Task statement: Hand back all records exactly, pictures omitted.

Available data:
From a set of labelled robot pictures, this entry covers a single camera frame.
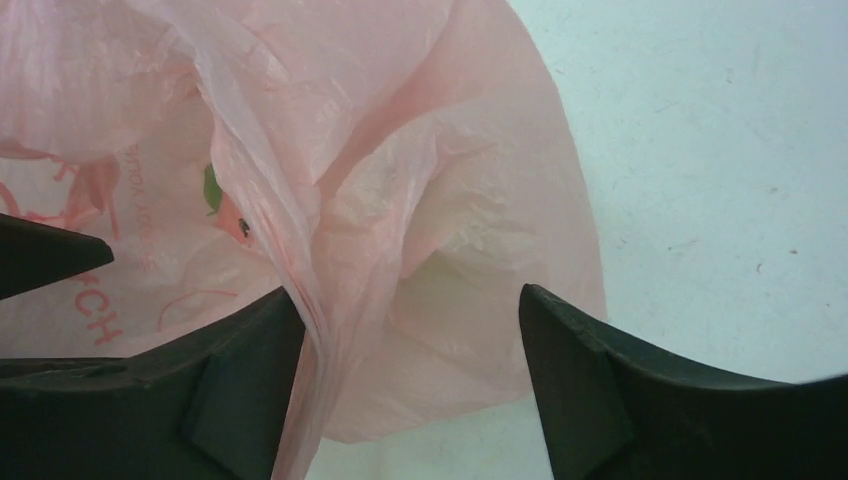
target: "small insect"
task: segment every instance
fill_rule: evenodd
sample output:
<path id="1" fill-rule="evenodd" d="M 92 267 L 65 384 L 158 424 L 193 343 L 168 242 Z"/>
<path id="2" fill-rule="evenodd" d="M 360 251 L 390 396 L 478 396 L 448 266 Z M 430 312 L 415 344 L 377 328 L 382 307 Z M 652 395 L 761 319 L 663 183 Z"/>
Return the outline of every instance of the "small insect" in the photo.
<path id="1" fill-rule="evenodd" d="M 239 230 L 241 230 L 241 234 L 244 235 L 244 238 L 247 238 L 248 235 L 250 235 L 250 225 L 248 225 L 243 218 L 239 218 Z"/>

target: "plastic bag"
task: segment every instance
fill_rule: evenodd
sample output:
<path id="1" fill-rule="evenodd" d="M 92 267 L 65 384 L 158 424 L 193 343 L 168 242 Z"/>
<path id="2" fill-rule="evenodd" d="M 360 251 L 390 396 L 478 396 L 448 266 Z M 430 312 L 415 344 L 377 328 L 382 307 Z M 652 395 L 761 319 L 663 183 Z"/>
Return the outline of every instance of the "plastic bag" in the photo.
<path id="1" fill-rule="evenodd" d="M 0 355 L 134 355 L 282 283 L 308 340 L 276 478 L 322 434 L 529 392 L 524 283 L 605 315 L 557 90 L 502 0 L 0 0 L 0 65 L 0 212 L 116 254 L 0 302 Z"/>

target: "crumpled plastic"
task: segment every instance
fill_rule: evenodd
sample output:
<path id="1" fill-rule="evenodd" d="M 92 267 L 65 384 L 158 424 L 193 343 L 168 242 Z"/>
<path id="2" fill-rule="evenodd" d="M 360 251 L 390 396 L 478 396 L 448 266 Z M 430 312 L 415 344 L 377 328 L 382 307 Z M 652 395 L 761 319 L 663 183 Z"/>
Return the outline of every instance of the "crumpled plastic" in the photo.
<path id="1" fill-rule="evenodd" d="M 308 338 L 275 478 L 527 394 L 525 283 L 605 316 L 504 0 L 0 0 L 0 66 L 0 212 L 116 254 L 0 302 L 0 355 L 134 355 L 282 284 Z"/>

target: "green leaf graphic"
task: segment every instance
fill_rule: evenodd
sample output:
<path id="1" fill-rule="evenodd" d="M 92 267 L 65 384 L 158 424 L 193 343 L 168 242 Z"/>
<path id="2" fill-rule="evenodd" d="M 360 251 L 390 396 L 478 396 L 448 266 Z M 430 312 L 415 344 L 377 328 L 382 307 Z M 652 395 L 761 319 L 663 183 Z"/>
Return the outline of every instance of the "green leaf graphic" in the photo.
<path id="1" fill-rule="evenodd" d="M 203 171 L 203 196 L 206 198 L 206 203 L 212 208 L 212 213 L 209 215 L 218 213 L 218 209 L 221 208 L 221 200 L 224 198 L 224 191 L 218 186 L 215 170 L 211 163 Z"/>

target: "white background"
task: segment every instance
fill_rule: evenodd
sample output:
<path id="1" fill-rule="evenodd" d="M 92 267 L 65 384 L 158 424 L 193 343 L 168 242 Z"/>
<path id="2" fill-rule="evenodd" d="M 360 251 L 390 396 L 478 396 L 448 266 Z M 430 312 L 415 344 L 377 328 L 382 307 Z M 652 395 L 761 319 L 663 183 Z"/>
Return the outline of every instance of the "white background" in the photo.
<path id="1" fill-rule="evenodd" d="M 577 141 L 610 321 L 740 373 L 848 372 L 848 3 L 511 3 Z M 528 399 L 325 441 L 309 480 L 340 479 L 551 473 Z"/>

Task answer:
From a set of labelled robot pictures, this entry covers a single camera frame.
target: "small insect"
task: segment every instance
fill_rule: evenodd
sample output:
<path id="1" fill-rule="evenodd" d="M 92 267 L 65 384 L 158 424 L 193 343 L 168 242 Z"/>
<path id="2" fill-rule="evenodd" d="M 360 251 L 390 396 L 478 396 L 448 266 Z M 430 312 L 415 344 L 377 328 L 382 307 Z M 652 395 L 761 319 L 663 183 Z"/>
Return the outline of every instance of the "small insect" in the photo.
<path id="1" fill-rule="evenodd" d="M 239 230 L 241 230 L 241 234 L 244 235 L 244 238 L 247 238 L 248 235 L 250 235 L 250 225 L 248 225 L 243 218 L 239 218 Z"/>

target: "plastic bag"
task: segment every instance
fill_rule: evenodd
sample output:
<path id="1" fill-rule="evenodd" d="M 92 267 L 65 384 L 158 424 L 193 343 L 168 242 Z"/>
<path id="2" fill-rule="evenodd" d="M 360 251 L 390 396 L 478 396 L 448 266 Z M 430 312 L 415 344 L 377 328 L 382 307 Z M 652 395 L 761 319 L 663 183 Z"/>
Return the outline of every instance of the "plastic bag" in the photo.
<path id="1" fill-rule="evenodd" d="M 0 355 L 134 355 L 282 283 L 308 340 L 276 478 L 322 434 L 529 392 L 524 283 L 605 315 L 557 90 L 502 0 L 0 0 L 0 65 L 0 212 L 116 254 L 0 302 Z"/>

target: "crumpled plastic"
task: segment every instance
fill_rule: evenodd
sample output:
<path id="1" fill-rule="evenodd" d="M 92 267 L 65 384 L 158 424 L 193 343 L 168 242 Z"/>
<path id="2" fill-rule="evenodd" d="M 360 251 L 390 396 L 478 396 L 448 266 Z M 430 312 L 415 344 L 377 328 L 382 307 Z M 652 395 L 761 319 L 663 183 Z"/>
Return the outline of every instance of the "crumpled plastic" in the photo.
<path id="1" fill-rule="evenodd" d="M 308 338 L 275 478 L 527 394 L 525 283 L 605 316 L 504 0 L 0 0 L 0 66 L 0 212 L 116 254 L 0 302 L 0 355 L 134 355 L 282 284 Z"/>

target: "green leaf graphic"
task: segment every instance
fill_rule: evenodd
sample output:
<path id="1" fill-rule="evenodd" d="M 92 267 L 65 384 L 158 424 L 193 343 L 168 242 Z"/>
<path id="2" fill-rule="evenodd" d="M 360 251 L 390 396 L 478 396 L 448 266 Z M 430 312 L 415 344 L 377 328 L 382 307 Z M 652 395 L 761 319 L 663 183 Z"/>
Return the outline of every instance of the "green leaf graphic" in the photo.
<path id="1" fill-rule="evenodd" d="M 203 171 L 203 196 L 206 198 L 206 203 L 212 208 L 212 213 L 209 215 L 218 213 L 218 209 L 221 208 L 221 200 L 224 198 L 224 191 L 218 186 L 215 170 L 211 163 Z"/>

target: "white background"
task: segment every instance
fill_rule: evenodd
sample output:
<path id="1" fill-rule="evenodd" d="M 92 267 L 65 384 L 158 424 L 193 343 L 168 242 Z"/>
<path id="2" fill-rule="evenodd" d="M 360 251 L 390 396 L 478 396 L 448 266 Z M 430 312 L 415 344 L 377 328 L 382 307 Z M 652 395 L 761 319 L 663 183 Z"/>
Return the outline of every instance of the "white background" in the photo.
<path id="1" fill-rule="evenodd" d="M 577 141 L 610 321 L 740 373 L 848 372 L 848 3 L 511 3 Z M 528 399 L 325 441 L 309 480 L 340 479 L 551 473 Z"/>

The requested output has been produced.